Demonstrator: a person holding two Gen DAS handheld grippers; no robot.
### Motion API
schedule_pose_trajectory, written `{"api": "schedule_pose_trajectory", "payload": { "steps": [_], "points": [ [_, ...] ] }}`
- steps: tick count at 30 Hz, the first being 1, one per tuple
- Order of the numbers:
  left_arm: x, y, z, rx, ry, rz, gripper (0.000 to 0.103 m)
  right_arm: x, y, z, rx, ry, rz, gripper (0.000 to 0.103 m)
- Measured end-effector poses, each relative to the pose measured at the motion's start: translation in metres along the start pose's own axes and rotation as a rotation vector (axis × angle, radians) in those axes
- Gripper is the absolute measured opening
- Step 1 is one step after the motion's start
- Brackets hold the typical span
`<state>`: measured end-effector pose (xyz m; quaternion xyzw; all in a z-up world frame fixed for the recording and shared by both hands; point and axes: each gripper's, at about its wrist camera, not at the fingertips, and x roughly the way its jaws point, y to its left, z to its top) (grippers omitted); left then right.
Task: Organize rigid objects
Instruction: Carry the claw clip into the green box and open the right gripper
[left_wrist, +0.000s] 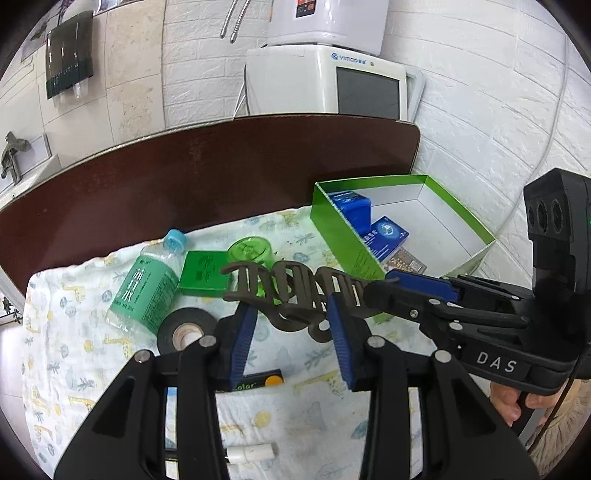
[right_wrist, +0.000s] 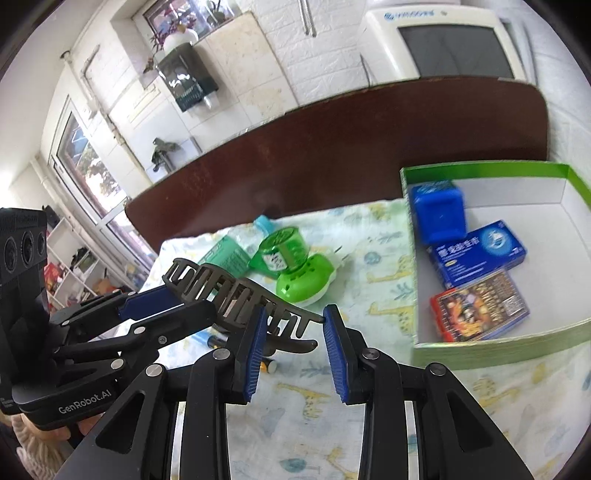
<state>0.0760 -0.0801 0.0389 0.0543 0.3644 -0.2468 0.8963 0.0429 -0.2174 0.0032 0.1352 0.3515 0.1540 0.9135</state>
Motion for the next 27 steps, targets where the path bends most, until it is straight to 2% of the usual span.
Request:
{"api": "schedule_pose_trajectory", "payload": {
  "steps": [11, 21, 27],
  "points": [
    [0.025, -0.088, 0.057, 0.148, -0.036, -0.062, 0.037, -0.065, -0.070, 0.026, 0.103, -0.149, -0.098, 0.034],
    [0.085, -0.151, 0.081, 0.227, 0.048, -0.145, 0.037, -0.086, -0.155, 0.026, 0.225, -0.203, -0.186, 0.034],
    [0.127, -0.171, 0.085, 0.240, 0.121, -0.241, 0.037, -0.088, -0.193, 0.017, 0.270, -0.213, -0.283, 0.034]
  ]
}}
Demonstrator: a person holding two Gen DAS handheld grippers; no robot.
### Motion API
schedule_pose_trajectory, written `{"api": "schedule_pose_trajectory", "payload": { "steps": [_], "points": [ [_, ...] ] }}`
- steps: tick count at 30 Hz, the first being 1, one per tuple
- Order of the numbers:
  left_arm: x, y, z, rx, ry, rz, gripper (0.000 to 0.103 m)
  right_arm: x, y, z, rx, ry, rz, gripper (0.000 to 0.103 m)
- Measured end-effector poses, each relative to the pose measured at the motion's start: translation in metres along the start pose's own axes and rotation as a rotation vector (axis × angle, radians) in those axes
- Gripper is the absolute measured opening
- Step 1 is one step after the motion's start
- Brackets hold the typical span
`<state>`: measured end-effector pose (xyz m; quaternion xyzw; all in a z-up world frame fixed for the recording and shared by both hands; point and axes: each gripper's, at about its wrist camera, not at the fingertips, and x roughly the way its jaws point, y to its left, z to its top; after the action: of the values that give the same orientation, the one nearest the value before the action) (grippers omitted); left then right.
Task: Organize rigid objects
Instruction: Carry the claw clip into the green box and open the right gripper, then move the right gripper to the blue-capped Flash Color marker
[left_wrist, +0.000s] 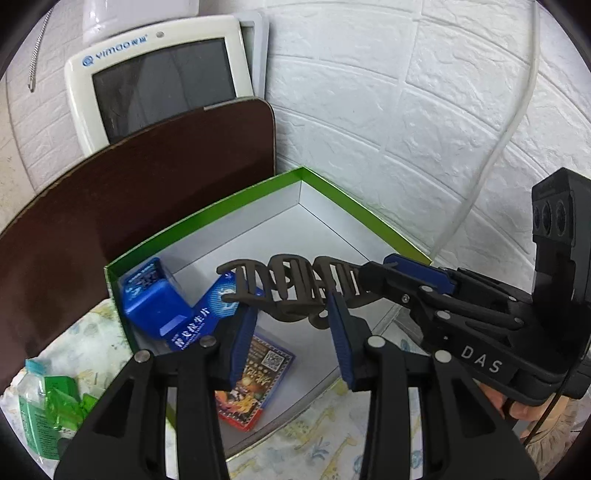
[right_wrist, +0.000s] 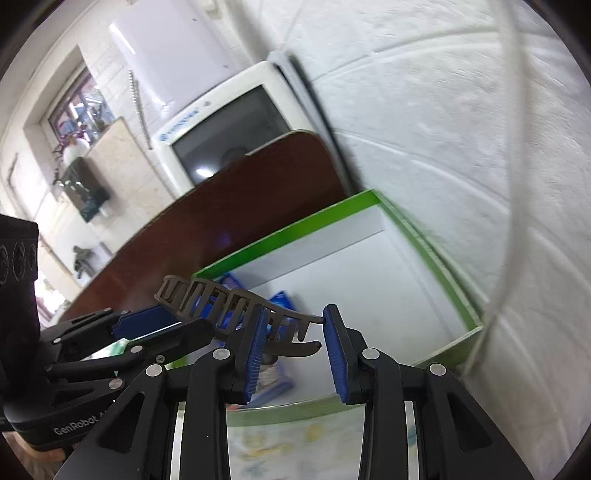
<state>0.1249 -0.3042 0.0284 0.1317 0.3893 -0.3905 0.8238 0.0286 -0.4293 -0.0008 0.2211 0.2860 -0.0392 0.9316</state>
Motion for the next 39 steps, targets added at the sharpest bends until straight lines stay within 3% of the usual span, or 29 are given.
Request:
{"api": "schedule_pose_trajectory", "payload": {
  "steps": [7, 13, 21, 29, 33, 39],
  "points": [
    [0.043, -0.008, -0.009, -0.005, 0.093, -0.038, 0.037, 0.009, -0.019, -0.002, -0.029, 0.000, -0.122, 0.034],
    [0.047, -0.005, -0.019, -0.010, 0.130, -0.022, 0.039, 0.015, -0.016, -0.007, -0.069, -0.008, -0.192, 0.034],
    [0.010, 0.015, -0.030, -0.039, 0.086, 0.023, 0.041, 0.010, -0.003, -0.009, -0.069, -0.009, -0.166, 0.034],
    [-0.050, 0.067, -0.048, -0.140, 0.008, 0.106, 0.045, 0.002, 0.044, -0.010, -0.125, -0.011, -0.104, 0.034],
    [-0.087, 0.100, -0.068, -0.191, -0.046, 0.186, 0.054, 0.003, 0.077, -0.015, -0.173, 0.010, -0.050, 0.034],
    [-0.137, 0.156, -0.118, -0.294, -0.070, 0.287, 0.055, 0.011, 0.138, -0.037, -0.277, 0.078, 0.047, 0.034]
  ]
}}
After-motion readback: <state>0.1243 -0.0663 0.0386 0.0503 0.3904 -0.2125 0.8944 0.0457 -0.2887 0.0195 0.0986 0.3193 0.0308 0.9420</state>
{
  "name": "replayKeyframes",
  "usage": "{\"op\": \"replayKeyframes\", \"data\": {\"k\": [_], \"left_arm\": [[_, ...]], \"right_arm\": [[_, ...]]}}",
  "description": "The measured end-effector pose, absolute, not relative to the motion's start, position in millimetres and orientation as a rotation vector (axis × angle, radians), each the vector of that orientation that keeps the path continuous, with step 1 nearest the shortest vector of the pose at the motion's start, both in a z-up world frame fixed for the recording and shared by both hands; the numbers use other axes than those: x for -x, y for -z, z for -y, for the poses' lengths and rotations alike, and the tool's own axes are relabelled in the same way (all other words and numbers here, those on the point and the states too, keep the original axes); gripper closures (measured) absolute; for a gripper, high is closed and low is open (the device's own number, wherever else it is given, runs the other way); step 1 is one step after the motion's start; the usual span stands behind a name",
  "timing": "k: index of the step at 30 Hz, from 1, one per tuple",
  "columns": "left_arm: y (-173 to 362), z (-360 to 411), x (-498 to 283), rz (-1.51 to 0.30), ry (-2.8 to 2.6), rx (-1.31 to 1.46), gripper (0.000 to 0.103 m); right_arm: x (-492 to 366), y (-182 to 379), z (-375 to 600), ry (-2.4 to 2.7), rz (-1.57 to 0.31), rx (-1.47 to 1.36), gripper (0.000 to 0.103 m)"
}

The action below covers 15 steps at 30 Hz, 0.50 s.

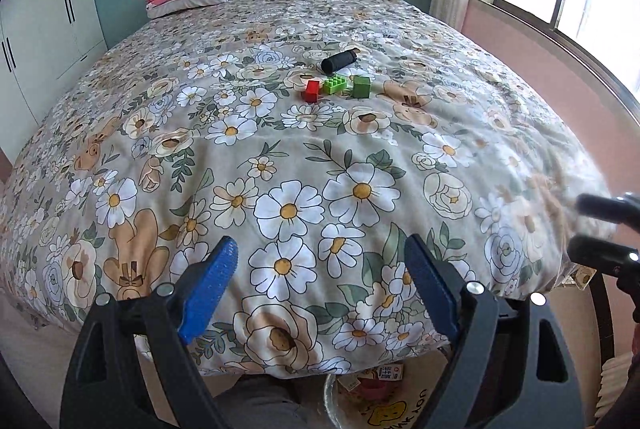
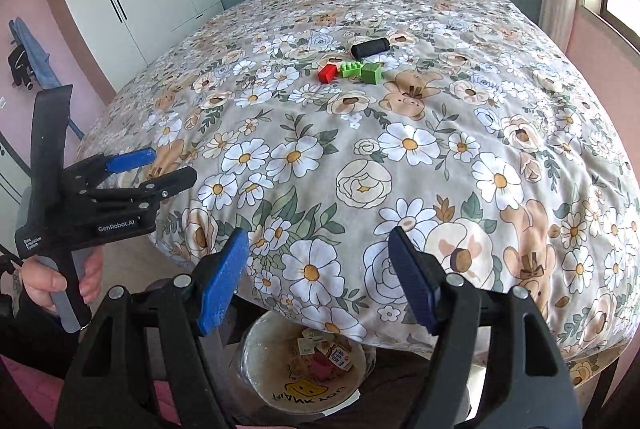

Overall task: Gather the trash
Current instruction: 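Move both open tools back toward the toy blocks on the bed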

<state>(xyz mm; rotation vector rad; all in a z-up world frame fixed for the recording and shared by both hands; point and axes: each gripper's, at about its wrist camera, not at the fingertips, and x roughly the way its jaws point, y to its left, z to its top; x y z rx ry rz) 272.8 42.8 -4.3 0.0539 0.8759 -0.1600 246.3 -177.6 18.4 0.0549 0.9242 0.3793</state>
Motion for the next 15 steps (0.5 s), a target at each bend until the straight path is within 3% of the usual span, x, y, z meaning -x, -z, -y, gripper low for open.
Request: {"op": "replayKeyframes", "data": {"k": [15], "left_arm": [[23.2, -41.6, -411.2, -0.865, 0.163, -0.021, 0.016]], "right_arm": [[-388.1, -13.5, 170.4, -0.302, -0.913, -0.169, 0.031]]}}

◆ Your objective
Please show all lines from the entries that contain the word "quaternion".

◆ Output of the exercise
`<state>`: measured end-effector pose (xyz m; quaternion xyzw; all in a z-up world frame fixed for the recording and shared by both hands; point and axes: each gripper's, at about its wrist camera, not at the fingertips, and x roughly the way its jaws point, y to its left, z to its top) (grippers omitted); left then right.
`<state>`: measured end-effector pose (xyz m; quaternion xyzw; all in a z-up world frame fixed for the recording and shared by both hands; point and axes: each gripper's, at about its wrist camera, not at the fingertips, and x roughly the way its jaws point, y to its left, z to its top; after the action: of the values that give the same orientation, the one nearest the value before the action) (grippers omitted); left then right.

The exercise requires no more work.